Recently, the company has used Python to connect database runs and automatically send e-mail reports on a regular basis, so we recently spent some time on this piece.
For automatic mail sending, please refer to the previous articles [dry goods] send monitoring emails regularly every day in Python , this article will share with you how to use Python to automatically connect database runs.
Contents of this article
- Effect display
- Code explanation 2.1 import and stock in 2.2 connecting to database 2.3 executing sql 2.4 data processing
1, Effect display
Before officially entering the code explanation, let's take a look at the implementation effect of automatically sending e-mail regularly.
Since some data involve company information, we have done numerical processing and coding out of professional ethics. Please forgive me.
2, Code explanation
This section will explain in detail how to use python to realize the number of runs connected to the database. The main ideas are:
Step 1: connect to the database and create a cursor.
Step 2: determine the running number script and execute the running number code.
Step 3: data processing for the obtained execution results.
1. Import and stock in
First, import the libraries to be loaded in this article. If some libraries have not been installed, resulting in errors in running code, you can install them in Anaconda Prompt with pip method.
import datetime import pymysql import numpy as py import pandas as pd
datetime is the time processing package, pymysql is the package connecting to the database, and numpy and pandas are the data processing packages.
2 connect to the database
After importing the library, execute the following code to connect to the database.
db = pymysql.connect(host='10.101.2.36', #Host address to connect user='selxxx', #Database user for login password='selxxx@123', #User password database='xxx_loan', #Database to connect to port=3306, #Connected port charset='', #Character encoding use_unicode=None, #Use unicode encoding connect_timeout=10000 #Connection timeout ) cursor = db.cursor() #Create a cursor
The corresponding contents of user, password and database need to be replaced with the database information you want to connect to.
3 execute sql
Then, execute the sql statement to get the data results.

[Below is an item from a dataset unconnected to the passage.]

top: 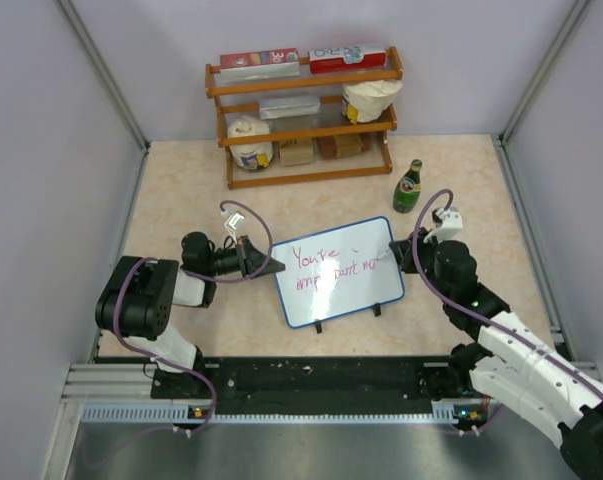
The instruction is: Write a sentence on the whiteboard
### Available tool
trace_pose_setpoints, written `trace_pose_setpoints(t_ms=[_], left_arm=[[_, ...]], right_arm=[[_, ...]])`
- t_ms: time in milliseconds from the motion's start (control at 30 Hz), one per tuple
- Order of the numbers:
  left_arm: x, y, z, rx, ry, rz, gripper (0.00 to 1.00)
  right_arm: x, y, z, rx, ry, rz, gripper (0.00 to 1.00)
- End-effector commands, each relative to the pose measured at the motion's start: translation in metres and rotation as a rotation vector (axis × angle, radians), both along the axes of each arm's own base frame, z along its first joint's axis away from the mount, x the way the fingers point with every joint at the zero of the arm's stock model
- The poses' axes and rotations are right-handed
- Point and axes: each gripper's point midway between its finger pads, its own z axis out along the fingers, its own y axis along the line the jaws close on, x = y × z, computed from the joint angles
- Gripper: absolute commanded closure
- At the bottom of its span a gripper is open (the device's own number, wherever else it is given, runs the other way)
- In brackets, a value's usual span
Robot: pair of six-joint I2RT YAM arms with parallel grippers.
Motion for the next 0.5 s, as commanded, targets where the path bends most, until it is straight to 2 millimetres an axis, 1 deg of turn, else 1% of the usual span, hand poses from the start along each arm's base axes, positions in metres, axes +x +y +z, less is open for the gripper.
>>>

#Version 1: write sql directly in the program sql_recent_5d_sx = ''' select appl_date, count( distinct case when u.appl_type=1 then loan_appl_no else null end ) as `Application volume`, count( distinct case when u.appl_type=1 and OUT_TEMPDECISION = 'PASS' then loan_appl_no else null end ) as `System automatic throughput` from table ''' #sql script cursor.execute(sql_recent_5d_sx) #Execute sql statement sql_result = cursor.fetchall() #Fetch all rows returned by the operation #Version 2: save sql to txt document sql_path_recent_5d_sx = r'C:\Users\xzy\recent_5day_sx.txt' #Mark sql storage path sql_recent_5d_sx = open(sql_path_recent_5d_sx, encoding='utf-8').read() #Open the sql script and read the sql cursor.execute(sql_recent_5d_sx) #Execute sql statement sql_result = cursor.fetchall() #Fetch all rows returned by the operation
This article introduces two versions of executing sql. When your sql statement is not very long, you can use version 1 to write sql directly in the program.
When the sql statement is long, it is recommended to use version 2, which will make the python code clearer and cleaner.
Where sql_result stores the full amount of data obtained after executing the sql statement.
4 processing data
Finally, the full amount of data obtained is personalized according to the needs.
data_recent_5d_yx = pd.DataFrame(sql_result) #Convert sql results into data frames data_recent_5d_yx.columns = [ 'date', 'Number of letter applications', 'Number of letters passed', 'Letter passing rate', 'Credit amount', 'Proportion of white note payment', 'Proportion of cash withdrawal with white slip', 'Proportion of external use of white paper', 'Proportion of interest before capital', 'Proportion of equal principal and interest' ] #Add a column name to the data frame data_recent_5d_yx = data_recent_5d_yx.T #Turn the data frame around data_recent_5d_yx.columns = data_recent_5d_yx.iloc #Add row name to data frame data_recent_5d_yx = data_recent_5d_yx.iloc[1:] #Delete first row #data_recent_5d_yx for i in data_recent_5d_yx.columns: data_list_2.remove(i) for i in data_list_2: data_recent_5d_yx[i] = 0 data_recent_5d_yx_f = data_recent_5d_yx[data_list_0] #final result
The handling method of this step is changed as needed, and you can handle it by yourself.
So far, the data retrieval requirements for connecting to the database with Python have been shared, and small partners in need can implement them by themselves according to the code in this article.